# Containment Pictures



## epretot (Dec 17, 2011)

I have scheduled my RRP certification. I'm sure we will cover all of this, however, I would like to see pictures of vertical containment from you guys. I would also like to see how you deal with landscape. 

I was thinking yesterday, if my current project was an RRP, I would have passed simply based on the landscaping. Its not really that bad. But it reaches out well past the house on all sides. It has multiple small trees (japanese maples) that would prevent one from efficiently pulling plastic out. Plus the wind and all of the other facts. Yuck!

I will likely go with vertical containment regardless of proximity to other structures.

I would really like to see pictures.


----------



## Gough (Nov 24, 2010)

epretot said:


> I have scheduled my RRP certification. I'm sure we will cover all of this, however, I would like to see pictures of vertical containment from you guys. I would also like to see how you deal with landscape.
> 
> I was thinking yesterday, if my current project was an RRP, I would have passed simply based on the landscaping. Its not really that bad. But it reaches out well past the house on all sides.
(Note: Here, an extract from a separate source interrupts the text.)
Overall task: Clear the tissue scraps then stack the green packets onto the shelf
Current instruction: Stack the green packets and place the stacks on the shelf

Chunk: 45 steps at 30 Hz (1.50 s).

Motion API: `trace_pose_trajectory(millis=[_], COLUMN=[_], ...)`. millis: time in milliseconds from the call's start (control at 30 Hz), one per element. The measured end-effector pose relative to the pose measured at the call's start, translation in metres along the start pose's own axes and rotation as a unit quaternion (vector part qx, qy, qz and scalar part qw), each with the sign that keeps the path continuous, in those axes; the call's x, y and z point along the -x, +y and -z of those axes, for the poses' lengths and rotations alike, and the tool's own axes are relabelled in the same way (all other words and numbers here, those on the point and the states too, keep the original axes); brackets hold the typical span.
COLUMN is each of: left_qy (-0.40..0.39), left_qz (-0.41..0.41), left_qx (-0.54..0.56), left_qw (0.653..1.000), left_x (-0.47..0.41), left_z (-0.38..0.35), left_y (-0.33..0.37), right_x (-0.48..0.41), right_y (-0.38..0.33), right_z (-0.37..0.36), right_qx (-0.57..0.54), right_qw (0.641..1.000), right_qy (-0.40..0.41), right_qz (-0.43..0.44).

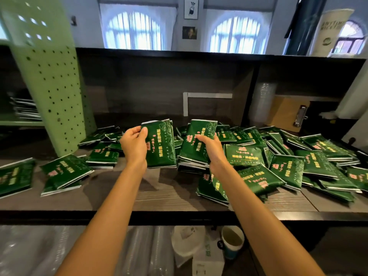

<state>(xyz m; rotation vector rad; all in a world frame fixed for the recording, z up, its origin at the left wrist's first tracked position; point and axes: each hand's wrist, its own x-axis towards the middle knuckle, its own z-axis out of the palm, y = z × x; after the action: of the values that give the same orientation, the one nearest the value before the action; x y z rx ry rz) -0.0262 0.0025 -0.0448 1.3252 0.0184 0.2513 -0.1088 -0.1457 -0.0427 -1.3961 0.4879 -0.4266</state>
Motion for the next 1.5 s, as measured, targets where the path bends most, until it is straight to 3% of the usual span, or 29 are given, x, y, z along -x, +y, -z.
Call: trace_pose_trajectory(millis=[200,500,733,933,1033,1133,1200,1367,1500], left_qy=[-0.018,-0.005,-0.062,-0.09,-0.194,-0.345,-0.384,-0.399,-0.368], left_qz=[0.0,0.013,0.075,0.032,0.036,0.08,0.076,0.013,0.032], left_qx=[-0.025,-0.068,-0.024,-0.1,-0.237,-0.369,-0.419,-0.463,-0.425], left_qw=[1.0,0.998,0.995,0.99,0.951,0.859,0.819,0.792,0.827], left_x=[-0.008,0.001,0.0,0.011,0.024,0.049,0.065,0.079,0.076], left_z=[0.017,0.014,0.007,-0.006,-0.018,-0.03,-0.038,-0.05,-0.047], left_y=[0.006,-0.011,-0.013,-0.016,-0.024,-0.027,-0.029,-0.035,-0.032], right_x=[0.01,0.012,0.003,-0.003,-0.008,-0.011,-0.012,-0.012,-0.011], right_y=[0.017,0.038,0.033,0.009,0.006,0.01,0.014,0.02,0.018], right_z=[-0.044,-0.074,-0.053,-0.008,0.023,0.05,0.062,0.071,0.073], right_qx=[0.064,0.023,0.018,0.015,-0.008,-0.034,-0.052,-0.069,-0.072], right_qw=[0.995,0.984,0.99,0.999,0.999,0.998,0.996,0.995,0.996], right_qy=[-0.079,-0.153,-0.125,-0.038,0.015,0.031,0.037,0.038,0.02], right_qz=[-0.017,-0.084,-0.066,-0.032,-0.028,-0.043,-0.054,-0.063,-0.052])
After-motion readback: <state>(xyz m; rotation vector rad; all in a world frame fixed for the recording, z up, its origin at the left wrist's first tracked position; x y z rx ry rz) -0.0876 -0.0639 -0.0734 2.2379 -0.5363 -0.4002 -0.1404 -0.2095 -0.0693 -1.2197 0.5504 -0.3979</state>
It has multiple small trees (japanese maples) that would prevent one from efficiently pulling plastic out. Plus the wind and all of the other facts. Yuck!
> 
> ...


Sorry, no pictures, but maybe a simple description will suffice. We wrap our scaffold towers with poly, secured to the scaffold with Wind Clips.
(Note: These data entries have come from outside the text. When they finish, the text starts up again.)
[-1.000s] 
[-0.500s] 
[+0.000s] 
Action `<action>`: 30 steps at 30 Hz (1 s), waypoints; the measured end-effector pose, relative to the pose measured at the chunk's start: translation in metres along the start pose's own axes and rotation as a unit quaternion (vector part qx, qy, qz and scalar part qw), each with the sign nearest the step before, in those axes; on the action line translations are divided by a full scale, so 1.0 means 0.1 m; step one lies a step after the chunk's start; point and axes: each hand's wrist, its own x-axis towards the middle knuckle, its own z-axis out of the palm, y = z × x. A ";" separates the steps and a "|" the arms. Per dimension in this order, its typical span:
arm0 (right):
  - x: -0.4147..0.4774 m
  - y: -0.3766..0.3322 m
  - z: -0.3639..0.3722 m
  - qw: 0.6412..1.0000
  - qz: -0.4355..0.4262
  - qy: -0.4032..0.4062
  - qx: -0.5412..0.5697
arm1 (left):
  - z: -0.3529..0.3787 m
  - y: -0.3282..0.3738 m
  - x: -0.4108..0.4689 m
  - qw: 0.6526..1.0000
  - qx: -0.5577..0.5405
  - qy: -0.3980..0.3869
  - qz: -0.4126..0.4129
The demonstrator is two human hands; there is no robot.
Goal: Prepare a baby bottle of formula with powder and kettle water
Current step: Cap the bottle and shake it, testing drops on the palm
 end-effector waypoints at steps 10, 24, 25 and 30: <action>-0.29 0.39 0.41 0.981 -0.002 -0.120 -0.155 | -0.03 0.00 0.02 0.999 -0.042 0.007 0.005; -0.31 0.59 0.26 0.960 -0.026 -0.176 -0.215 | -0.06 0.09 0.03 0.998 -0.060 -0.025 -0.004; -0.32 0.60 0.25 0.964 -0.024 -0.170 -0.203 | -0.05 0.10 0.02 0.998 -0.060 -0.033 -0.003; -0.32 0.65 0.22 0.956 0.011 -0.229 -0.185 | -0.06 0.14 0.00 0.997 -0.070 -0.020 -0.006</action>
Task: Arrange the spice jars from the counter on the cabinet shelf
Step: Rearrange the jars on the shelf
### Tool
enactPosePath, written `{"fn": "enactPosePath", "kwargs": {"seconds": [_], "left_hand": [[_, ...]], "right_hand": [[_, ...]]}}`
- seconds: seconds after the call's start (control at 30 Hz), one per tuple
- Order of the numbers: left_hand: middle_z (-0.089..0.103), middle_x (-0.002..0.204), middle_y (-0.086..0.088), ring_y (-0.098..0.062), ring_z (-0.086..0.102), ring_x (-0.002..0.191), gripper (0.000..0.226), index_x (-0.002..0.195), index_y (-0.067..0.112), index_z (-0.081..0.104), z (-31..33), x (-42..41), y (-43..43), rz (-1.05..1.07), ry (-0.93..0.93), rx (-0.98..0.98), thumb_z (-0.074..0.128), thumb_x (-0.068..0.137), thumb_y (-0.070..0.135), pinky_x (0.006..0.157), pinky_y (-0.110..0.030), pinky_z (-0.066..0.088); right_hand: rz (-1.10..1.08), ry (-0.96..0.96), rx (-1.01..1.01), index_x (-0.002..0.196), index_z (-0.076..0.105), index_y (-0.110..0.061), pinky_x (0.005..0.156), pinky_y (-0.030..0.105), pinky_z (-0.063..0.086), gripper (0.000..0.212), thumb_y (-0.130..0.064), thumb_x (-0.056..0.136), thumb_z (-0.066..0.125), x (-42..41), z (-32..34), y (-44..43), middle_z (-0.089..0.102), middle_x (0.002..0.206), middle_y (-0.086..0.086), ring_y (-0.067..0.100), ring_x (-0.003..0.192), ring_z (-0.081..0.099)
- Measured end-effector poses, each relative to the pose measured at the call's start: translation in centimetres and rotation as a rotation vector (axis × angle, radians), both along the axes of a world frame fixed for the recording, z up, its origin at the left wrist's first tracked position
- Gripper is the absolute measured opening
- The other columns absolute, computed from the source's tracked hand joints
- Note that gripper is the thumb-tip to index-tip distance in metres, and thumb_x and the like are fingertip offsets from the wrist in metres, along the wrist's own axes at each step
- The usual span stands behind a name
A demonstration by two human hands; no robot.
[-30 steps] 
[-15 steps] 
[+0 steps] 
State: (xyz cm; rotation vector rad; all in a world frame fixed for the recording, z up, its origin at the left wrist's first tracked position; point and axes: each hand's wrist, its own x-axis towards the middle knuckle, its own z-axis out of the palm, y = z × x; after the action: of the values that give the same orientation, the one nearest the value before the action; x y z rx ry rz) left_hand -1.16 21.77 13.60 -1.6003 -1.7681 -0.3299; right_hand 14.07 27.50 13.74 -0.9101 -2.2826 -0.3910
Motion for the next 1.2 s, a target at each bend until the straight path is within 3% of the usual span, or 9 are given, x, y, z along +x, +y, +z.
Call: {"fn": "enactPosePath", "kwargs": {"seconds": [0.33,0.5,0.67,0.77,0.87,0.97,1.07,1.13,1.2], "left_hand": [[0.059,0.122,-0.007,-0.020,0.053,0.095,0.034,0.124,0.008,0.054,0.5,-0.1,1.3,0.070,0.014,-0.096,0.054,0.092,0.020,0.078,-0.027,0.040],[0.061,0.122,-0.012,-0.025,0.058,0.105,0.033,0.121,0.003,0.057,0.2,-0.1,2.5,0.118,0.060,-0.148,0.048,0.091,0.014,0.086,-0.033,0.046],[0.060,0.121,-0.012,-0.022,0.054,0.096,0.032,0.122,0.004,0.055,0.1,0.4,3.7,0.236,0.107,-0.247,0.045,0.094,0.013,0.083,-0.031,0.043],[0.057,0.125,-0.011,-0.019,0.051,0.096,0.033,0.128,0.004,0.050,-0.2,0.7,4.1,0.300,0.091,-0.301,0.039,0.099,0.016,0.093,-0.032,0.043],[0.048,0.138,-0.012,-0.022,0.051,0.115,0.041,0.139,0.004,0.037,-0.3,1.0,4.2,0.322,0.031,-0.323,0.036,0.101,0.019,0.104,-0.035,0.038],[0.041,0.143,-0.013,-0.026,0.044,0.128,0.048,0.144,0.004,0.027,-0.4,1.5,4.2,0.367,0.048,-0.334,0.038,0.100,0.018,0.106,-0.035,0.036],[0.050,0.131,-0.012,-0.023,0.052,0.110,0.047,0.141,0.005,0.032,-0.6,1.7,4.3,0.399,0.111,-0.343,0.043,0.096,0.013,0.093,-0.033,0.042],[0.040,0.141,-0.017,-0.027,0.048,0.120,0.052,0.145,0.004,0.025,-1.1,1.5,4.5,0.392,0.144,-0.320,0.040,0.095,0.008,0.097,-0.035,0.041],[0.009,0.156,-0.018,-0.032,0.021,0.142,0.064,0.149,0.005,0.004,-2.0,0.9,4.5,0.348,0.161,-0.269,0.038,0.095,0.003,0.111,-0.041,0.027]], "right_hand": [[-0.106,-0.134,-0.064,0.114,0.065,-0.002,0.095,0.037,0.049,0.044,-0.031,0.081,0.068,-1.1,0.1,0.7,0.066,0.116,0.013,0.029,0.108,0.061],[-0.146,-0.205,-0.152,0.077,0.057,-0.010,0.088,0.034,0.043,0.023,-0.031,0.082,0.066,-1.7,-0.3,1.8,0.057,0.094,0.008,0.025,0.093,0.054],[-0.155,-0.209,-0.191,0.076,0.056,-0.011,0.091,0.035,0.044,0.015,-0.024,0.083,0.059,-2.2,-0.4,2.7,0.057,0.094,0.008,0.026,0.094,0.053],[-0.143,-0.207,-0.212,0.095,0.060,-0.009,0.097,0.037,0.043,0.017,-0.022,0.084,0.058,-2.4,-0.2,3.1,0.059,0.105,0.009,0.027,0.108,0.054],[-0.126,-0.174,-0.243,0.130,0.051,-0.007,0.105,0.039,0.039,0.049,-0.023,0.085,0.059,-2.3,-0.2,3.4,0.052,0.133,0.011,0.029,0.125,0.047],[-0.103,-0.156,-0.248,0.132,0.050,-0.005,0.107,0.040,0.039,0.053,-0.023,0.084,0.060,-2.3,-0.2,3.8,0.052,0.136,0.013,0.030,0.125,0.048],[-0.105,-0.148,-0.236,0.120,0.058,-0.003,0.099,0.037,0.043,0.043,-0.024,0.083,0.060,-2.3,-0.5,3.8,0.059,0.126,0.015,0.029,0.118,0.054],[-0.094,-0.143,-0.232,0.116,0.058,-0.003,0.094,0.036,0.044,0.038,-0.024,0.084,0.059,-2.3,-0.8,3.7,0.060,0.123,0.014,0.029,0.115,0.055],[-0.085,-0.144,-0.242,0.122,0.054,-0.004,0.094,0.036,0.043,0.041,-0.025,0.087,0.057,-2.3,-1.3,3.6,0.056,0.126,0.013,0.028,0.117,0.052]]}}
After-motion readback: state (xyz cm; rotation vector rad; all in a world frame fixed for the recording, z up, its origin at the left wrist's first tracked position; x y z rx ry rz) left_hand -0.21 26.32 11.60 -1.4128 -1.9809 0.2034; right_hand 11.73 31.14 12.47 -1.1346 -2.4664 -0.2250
For dealing with landscaping one thing we learned is to use white poly over it, not clear (obviously not black).


----------



## Roamer (Jul 5, 2010)




----------



## Roamer (Jul 5, 2010)

Vertical containment without scaffolding.


----------



## epretot (Dec 17, 2011)

I'm talking residential landscaping. 

I want pics of how you guys deal with tons of landscaping.

Big pine trees, robust Japanese maples, large ornamental grasses, etc. Vertical containment seems ideal. However, covering the ground seems like the biggest challenge. 

Gough, does your scaffolding rest on then plastic?


----------



## Gough (Nov 24, 2010)

epretot said:


> I'm talking residential landscaping.
> 
> I want pics of how you guys deal with tons of landscaping.
> 
> ...


No, a seperate piece goes on the ground, slit to go around the legs. We cut it oversize, so it extends out from under the vertical sheets.


----------



## Boco (May 18, 2013)

epretot said:


> I'm talking residential landscaping.
> 
> I want pics of how you guys deal with tons of landscaping.
> 
> ...


 Get a chain saw.:jester:


----------